Class at Publication:	715/500
International Class:	G06F 17/21 20060101 G06F017/21

Claims

1. A system for planning, editing and managing the process of recurringly-produced complex documents employing a computer and software operated at least in part by said computer for selecting at least one of data and content, assembling said at least one data and content into a document, providing independent display and control of data and content, combining data and content into a document, reviewing and approving said document, and outputting the finalized document into at least one of electronic output format and print output format.

2. A system for use with a computer to plan, edit and manage the process of recurringly-produced complex documents said system comprising: means for selecting at least one of data and content, means for assembling said at least one data and content into a document, means for independently displaying and controlling data and content, means for combining data and content into a document, means for reviewing and approving said document, and means for outputting the finalized document into at least one of electronic output format and print output format.

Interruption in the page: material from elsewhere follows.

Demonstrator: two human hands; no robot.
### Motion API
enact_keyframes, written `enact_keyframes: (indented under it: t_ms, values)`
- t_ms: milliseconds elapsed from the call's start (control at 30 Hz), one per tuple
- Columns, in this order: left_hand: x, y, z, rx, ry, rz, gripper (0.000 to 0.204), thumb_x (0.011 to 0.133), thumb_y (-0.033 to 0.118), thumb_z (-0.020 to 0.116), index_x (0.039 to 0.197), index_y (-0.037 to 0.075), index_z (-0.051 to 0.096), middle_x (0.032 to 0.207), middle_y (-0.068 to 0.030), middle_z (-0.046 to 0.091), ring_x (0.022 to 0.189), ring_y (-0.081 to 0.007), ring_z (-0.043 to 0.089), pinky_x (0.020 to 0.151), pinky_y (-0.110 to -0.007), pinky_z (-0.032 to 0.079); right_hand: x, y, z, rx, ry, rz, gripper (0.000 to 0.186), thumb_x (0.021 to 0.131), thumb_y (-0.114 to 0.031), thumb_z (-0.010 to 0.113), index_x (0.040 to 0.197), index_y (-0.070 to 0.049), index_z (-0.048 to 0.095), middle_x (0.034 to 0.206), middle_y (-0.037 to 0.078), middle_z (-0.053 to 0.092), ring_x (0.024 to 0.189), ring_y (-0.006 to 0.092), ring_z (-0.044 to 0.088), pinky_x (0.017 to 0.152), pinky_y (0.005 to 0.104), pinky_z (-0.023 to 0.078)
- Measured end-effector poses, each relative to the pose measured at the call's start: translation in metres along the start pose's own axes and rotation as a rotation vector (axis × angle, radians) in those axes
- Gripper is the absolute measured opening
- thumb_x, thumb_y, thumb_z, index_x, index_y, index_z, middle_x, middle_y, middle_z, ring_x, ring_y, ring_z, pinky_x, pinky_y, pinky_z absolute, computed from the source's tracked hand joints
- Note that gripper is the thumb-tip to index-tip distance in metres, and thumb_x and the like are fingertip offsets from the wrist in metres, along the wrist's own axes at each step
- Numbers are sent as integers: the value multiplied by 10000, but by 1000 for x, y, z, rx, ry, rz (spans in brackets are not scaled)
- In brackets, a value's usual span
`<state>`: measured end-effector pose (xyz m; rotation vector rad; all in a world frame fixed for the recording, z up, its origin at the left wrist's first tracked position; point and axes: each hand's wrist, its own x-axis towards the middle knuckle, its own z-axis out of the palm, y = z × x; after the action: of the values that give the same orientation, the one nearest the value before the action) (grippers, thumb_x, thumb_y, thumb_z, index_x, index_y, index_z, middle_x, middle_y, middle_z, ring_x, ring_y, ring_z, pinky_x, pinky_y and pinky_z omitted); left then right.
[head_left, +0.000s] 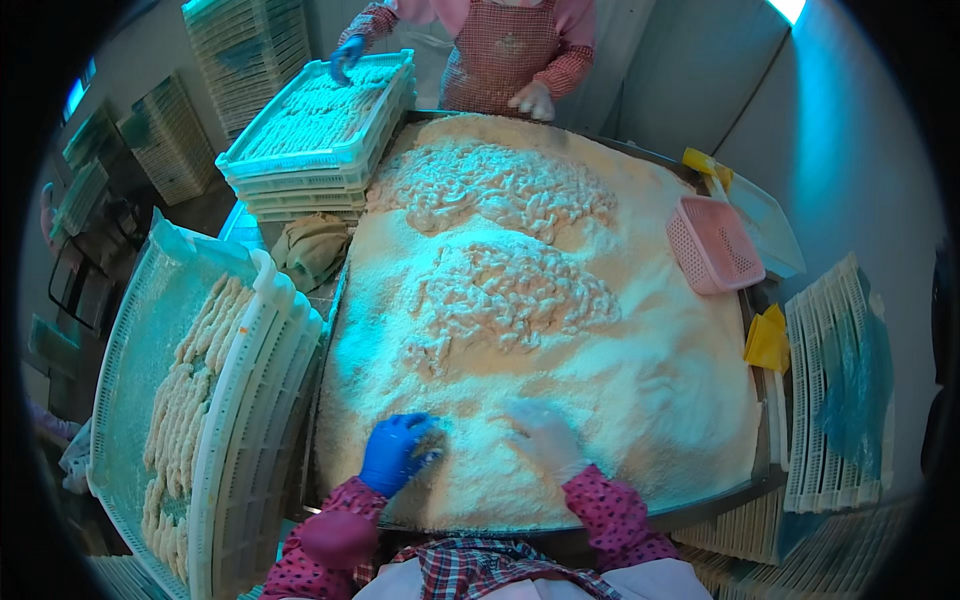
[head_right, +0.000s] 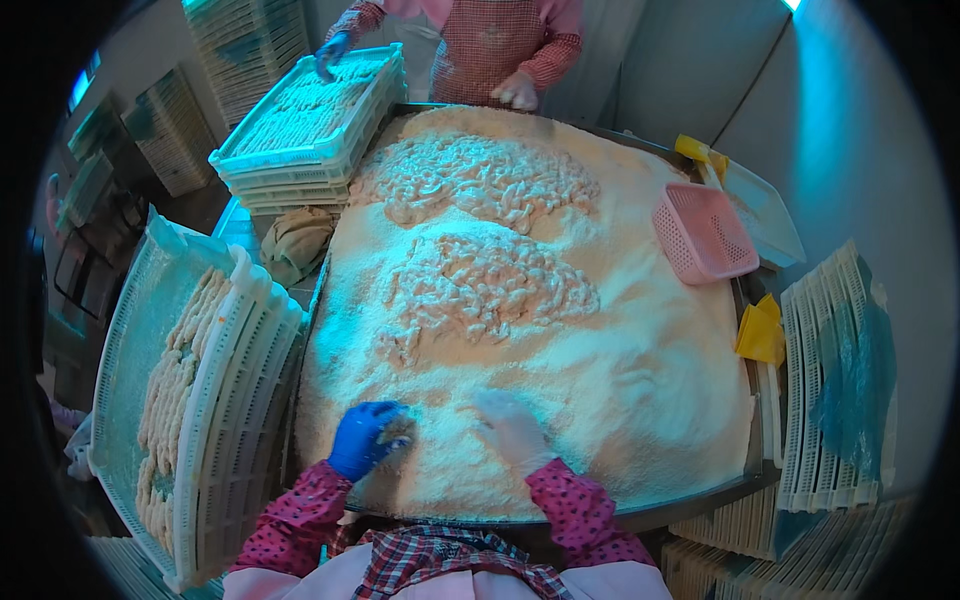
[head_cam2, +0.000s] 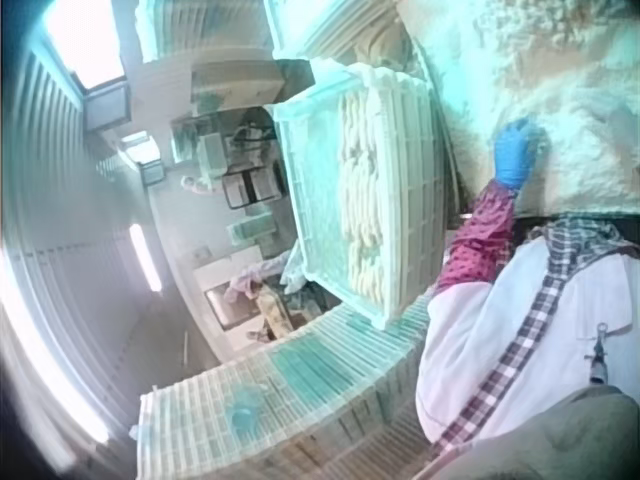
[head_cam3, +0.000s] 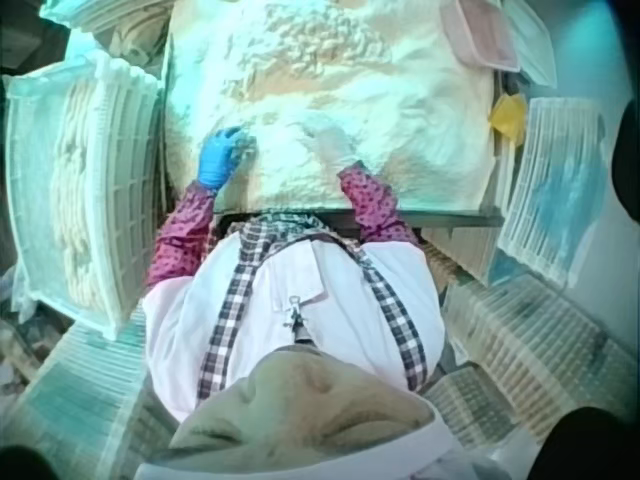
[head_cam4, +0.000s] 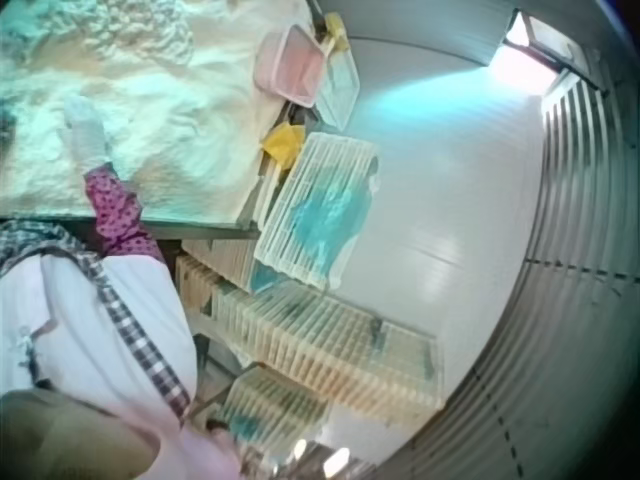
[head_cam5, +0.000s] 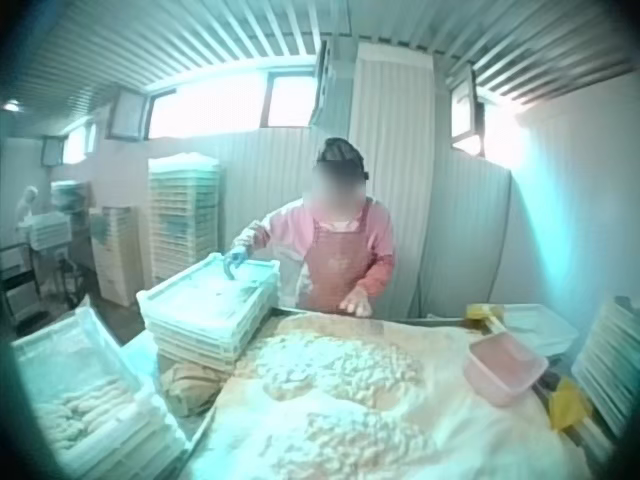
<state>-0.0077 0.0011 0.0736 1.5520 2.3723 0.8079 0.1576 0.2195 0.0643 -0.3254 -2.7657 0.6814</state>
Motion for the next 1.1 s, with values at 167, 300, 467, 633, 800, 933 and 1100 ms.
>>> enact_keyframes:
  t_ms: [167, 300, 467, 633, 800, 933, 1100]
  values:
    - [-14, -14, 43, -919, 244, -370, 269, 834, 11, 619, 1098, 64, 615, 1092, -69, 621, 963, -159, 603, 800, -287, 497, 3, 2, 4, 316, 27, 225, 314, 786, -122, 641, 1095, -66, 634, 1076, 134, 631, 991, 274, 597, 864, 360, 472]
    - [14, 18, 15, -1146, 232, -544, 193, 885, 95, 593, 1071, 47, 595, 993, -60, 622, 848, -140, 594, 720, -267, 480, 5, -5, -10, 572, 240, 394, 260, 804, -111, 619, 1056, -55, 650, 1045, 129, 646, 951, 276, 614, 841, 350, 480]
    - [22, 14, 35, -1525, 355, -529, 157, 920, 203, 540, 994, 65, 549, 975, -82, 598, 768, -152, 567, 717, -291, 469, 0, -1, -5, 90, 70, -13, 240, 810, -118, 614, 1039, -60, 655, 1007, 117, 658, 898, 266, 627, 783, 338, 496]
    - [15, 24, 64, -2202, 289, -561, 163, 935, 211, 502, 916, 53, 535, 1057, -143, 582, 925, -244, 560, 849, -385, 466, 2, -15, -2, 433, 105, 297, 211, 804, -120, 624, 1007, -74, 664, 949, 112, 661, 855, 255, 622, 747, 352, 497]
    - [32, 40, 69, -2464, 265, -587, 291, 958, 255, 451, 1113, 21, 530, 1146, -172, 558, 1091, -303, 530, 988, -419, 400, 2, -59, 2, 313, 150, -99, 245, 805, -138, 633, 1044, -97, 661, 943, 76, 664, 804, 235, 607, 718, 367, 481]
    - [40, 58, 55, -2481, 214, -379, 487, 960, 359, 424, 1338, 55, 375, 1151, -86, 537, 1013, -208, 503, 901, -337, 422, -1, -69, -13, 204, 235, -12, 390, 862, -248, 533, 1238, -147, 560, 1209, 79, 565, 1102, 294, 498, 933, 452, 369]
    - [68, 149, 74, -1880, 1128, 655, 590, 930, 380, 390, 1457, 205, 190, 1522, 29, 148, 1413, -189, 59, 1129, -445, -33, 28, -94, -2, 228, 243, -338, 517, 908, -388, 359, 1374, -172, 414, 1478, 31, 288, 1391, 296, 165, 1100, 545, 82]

3. A method of planning, editing and managing the process of recurringly-produced complex documents said method comprising the steps of: selecting at least one of data and content, assembling said at least one data and content into a document, independently displaying and controlling data and content, combining data and content into a document, reviewing and approving said document, and outputting the finalized document into at least one of electronic output format and print output format.

4. A system for planning, editing and managing the process of recurringly-produced complex documents employing a computer and software operated at least in part by said computer, a data collection module from which data can be selected and a content collection module for selecting content, a document assembly module coupled to said data collection module and coupled to said content collection module for assembling said data and said content into a document, a data review module coupled to said data assembly module for independently displaying and controlling data from said document assembly module, a content review module coupled to said data assembly module for independently displaying and controlling content from said document assembly module, a document review and approval module coupled to said data review module and coupled to said content review module for combining data and content into a document and reviewing and approving said document, and at least one of an electronic output module and a print output module.

Description

[0001] This application claims priority under 35 U.S.C. .sctn.119(e) to U.S. Provisional Application Ser. No. 60/164,904 filed Nov. 11, 1999, which is expressly incorporated herein by references.

BACKGROUND AND SUMMARY OF THE INVENTION

[0002] The present invention relates generally to publishing architecture systems and methods of producing documents embodying print or electronic entities. The present invention relates more specifically to a publishing architecture system and method which separates content preparation, editing and maintenance activities from format design, editing and finalization activities in which documents are created by extracting data from data sources and content from content libraries.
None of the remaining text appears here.